Will Caterpillar (CAT) Beat Earnings Estimates in Q1?

Zacks

All eyes will be on Caterpillar Inc. CAT when it releases first-quarter 2015 financial results before the opening bell on Apr 23 as the mining and equipment behemoth has long been considered a bellwether of national and global economic strength.

As a reminder, in the preceding quarter, Caterpillar’s earnings per share declined 20% to $1.35 due to a muted mining environment and lower prices of oil and key mined commodities, particularly copper, coal and iron ore and the company delivered a negative surprise of 12.90%. This marked an end to a string of positive earnings surprises delivered for three consecutive quarters. Nevertheless, the company’s average positive surprise over the trailing four quarters stood at 14.29%. Let’s see how things are shaping up prior to the first quarter announcement.

Factors to Consider This Quarter

Caterpillar’s sales continue to bear the brunt of weak mining demand as mining companies keep on reducing their capital expenditures. Lower oil prices will also negatively impact both engine sales for oil production and demand for construction machines used for energy site preparations. Moreover, a stronger dollar and continued weakness in agriculture will take its toll on sales. However, the construction sector will be a saving grace for the company as leading indicators for construction activity continue to trend positive.

At the end of the fourth quarter, Caterpillar’s backlog was $17.3 billion, down from $19.7 billion at the end of the third quarter. The decrease was primarily in Energy & Transportation followed by the Resource Industries and Construction Industries. Backlog is expected to further decline in the Energy & Transportation segment during the first half of 2015.

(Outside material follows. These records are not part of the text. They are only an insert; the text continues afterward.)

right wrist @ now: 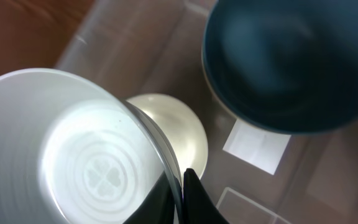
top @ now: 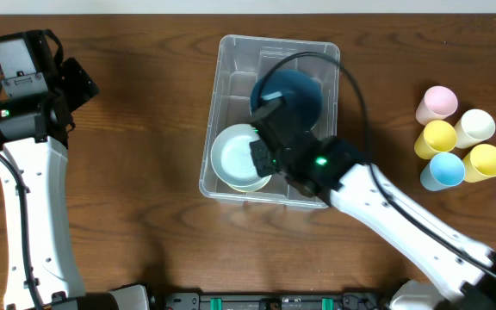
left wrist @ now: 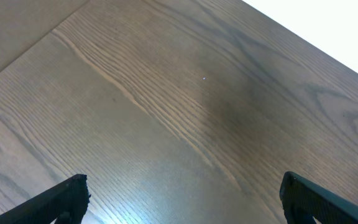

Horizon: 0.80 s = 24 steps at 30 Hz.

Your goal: Pack container

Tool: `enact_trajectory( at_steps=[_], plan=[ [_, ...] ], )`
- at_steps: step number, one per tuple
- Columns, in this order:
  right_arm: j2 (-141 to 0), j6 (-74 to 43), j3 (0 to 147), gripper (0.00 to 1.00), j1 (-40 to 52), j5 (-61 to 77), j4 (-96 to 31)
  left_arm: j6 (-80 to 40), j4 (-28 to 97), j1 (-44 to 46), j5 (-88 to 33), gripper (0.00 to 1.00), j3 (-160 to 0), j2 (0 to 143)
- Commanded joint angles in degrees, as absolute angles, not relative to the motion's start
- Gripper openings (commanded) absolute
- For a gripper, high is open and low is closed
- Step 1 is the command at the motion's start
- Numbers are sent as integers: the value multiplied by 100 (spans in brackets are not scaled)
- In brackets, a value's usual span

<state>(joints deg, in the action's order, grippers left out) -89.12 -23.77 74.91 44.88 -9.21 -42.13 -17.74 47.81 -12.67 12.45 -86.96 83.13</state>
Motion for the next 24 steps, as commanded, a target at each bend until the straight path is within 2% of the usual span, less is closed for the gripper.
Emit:
enact_trajectory(
  at_steps=[1, 3, 5, 7, 13, 16, 24],
  plan=[
    [-9142, -2418, 7542, 11, 4539, -1048, -4178, -1719, 4797, -1291, 1337, 98, -8799, 8267],
    [-9203, -2416, 7542, 22, 4539, -1050, -4182, -1719, 4797, -1291, 1334, 98, -8799, 8267],
    [-9205, -2414, 7542, 44, 4539, -1050, -4178, -1719, 4797, -1291, 1337, 98, -8799, 8267],
    [-9203, -2412, 7542, 51, 4539, -1050, -4171, -1719, 4797, -1291, 1337, 98, -8799, 8267],
    [-9013, -2209, 7544, 53, 4410, -1140, -4407, -1719, 4797, -1291, 1334, 98, -8799, 8267],
    [-8702, -2497, 7544, 53, 4176, -1417, -4838, -1719, 4797, -1291, 1334, 98, -8799, 8267],
    [-7376, -3347, 7544, 55, 2630, -2270, -6604, -1719, 4797, -1291, 1334, 98, -8799, 8267]
  ],
)
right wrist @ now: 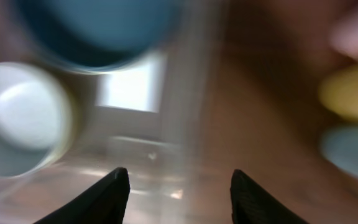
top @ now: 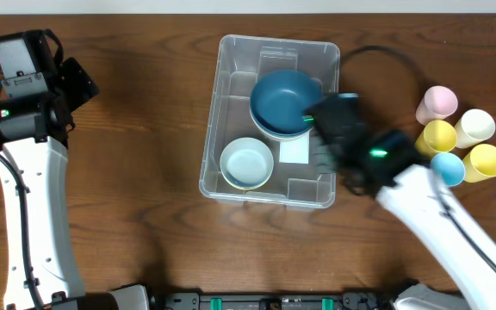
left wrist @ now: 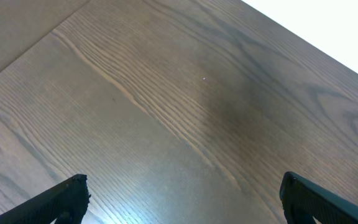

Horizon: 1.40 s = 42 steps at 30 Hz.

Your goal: Pack container

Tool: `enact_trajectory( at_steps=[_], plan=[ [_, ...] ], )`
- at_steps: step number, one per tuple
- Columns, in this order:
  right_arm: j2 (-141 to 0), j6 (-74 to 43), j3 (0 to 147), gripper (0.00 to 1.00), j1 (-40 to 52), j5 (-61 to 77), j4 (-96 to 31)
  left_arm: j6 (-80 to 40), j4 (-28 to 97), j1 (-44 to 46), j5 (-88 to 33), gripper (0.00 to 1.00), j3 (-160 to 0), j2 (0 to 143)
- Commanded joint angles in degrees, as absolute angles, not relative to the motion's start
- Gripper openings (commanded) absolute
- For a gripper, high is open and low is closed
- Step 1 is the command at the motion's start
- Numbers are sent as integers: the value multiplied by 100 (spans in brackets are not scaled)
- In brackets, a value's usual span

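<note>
The clear plastic container (top: pixel 231 103) stands mid-table. Inside it a dark blue bowl (top: pixel 287 102) sits at the back. At the front a pale blue-white bowl (top: pixel 246 164) is nested in a cream bowl. My right gripper (right wrist: pixel 180 196) is open and empty over the container's right wall (right wrist: pixel 194 112); this view is blurred. It also shows the dark blue bowl (right wrist: pixel 92 31) and the pale bowl (right wrist: pixel 17 118). My left gripper (left wrist: pixel 185 205) is open over bare wood at the far left.
Several cups stand in a cluster at the right: pink (top: pixel 437 102), yellow (top: pixel 438 136), cream (top: pixel 476 125), another yellow (top: pixel 485 161) and blue (top: pixel 446 168). My right arm (top: pixel 420 207) runs between the container and the cups. My left arm (top: pixel 24 172) stands along the left edge.
My right gripper was shut on the pale bowl's rim over the cream bowl. Now the pale bowl rests in the cream bowl, and the gripper is open at the container's right wall.
My right gripper stood open around the rim of the pale bowl on the table right of the container. Then it was shut on that rim. Then it held the bowl over the cream bowl in the container. Now the bowl lies nested there, let go. My left arm never moved.
</note>
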<state>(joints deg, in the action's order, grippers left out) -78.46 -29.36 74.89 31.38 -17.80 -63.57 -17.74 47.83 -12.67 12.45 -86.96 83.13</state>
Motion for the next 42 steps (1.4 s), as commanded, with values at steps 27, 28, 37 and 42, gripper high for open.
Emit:
enact_trajectory(
  at_steps=[27, 28, 37, 42],
  plan=[
    [-8466, -1367, 7509, 68, -788, -1450, -6595, -1719, 4797, -1291, 1334, 98, -8799, 8267],
    [-8582, -1258, 7509, 69, -788, -1457, -6571, -1719, 4797, -1291, 1337, 98, -8799, 8267],
    [-9380, -1059, 7505, 69, -788, -1448, -6429, -1719, 4797, -1291, 1337, 98, -8799, 8267],
    [-9441, -816, 7371, 66, -790, -1275, -6344, -1719, 4797, -1291, 1337, 98, -8799, 8267]
  ],
)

On the cost front, higher research & development expenses is expected to be a headwind in the quarter as the company continues to invest in new and updated products, and increase work on new technologies, that have applications across the company, in order to stay competitive. On the other hand, variable manufacturing cost will be favorable in the first quarter driven by Caterpillar’s continuous efforts to reduce costs and improve efficiency as well as lower material costs. These factors will support margins. Further share repurchases will also be accretive to earnings.

Earnings Whispers

Our proven model shows that Caterpillar is likely to beat earnings as it has the right combination of two key components. Note that a stock needs to have both a positive Earnings ESP and a Zacks Rank #1 (Strong Buy) or at least 2 (Buy) or 3 (Hold) to have a significantly higher chance of beating earnings.

Zacks ESP: The Earnings ESP for Caterpillar is +2.21%. This is because the Most Accurate estimate of $1.39 is above the Zacks Consensus Estimate of $1.36.

Zacks Rank: Caterpillar’s Zacks Rank #3 increases the predictive power of ESP. The combination of the company’s Zacks Rank #3 and a positive ESP makes us confident of an earnings beat.

We caution against stocks with Zacks Rank #4 and 5 (Sell-rated stocks) going into the earnings announcement, especially when the company is seeing negative estimate revisions.

Promising Stocks

Caterpillar is not the only firm looking up this earnings season. We are likely to see earnings beats coming from the following stocks in the industrial products sector as well:

Codexis, Inc. CDXS has an earnings ESP of +15.39% and a Zacks Rank #2. It is expected to report results on May 6.

The Babcock & Wilcox Company BWC has an earnings ESP of +2.27% and a Zacks Rank #3. It is also expected to report results on May 6.

Ingersoll-Rand Plc IR has an earnings ESP of +3.23% and a Zacks Rank #3. It will report quarterly results on the same day as Caterpillar.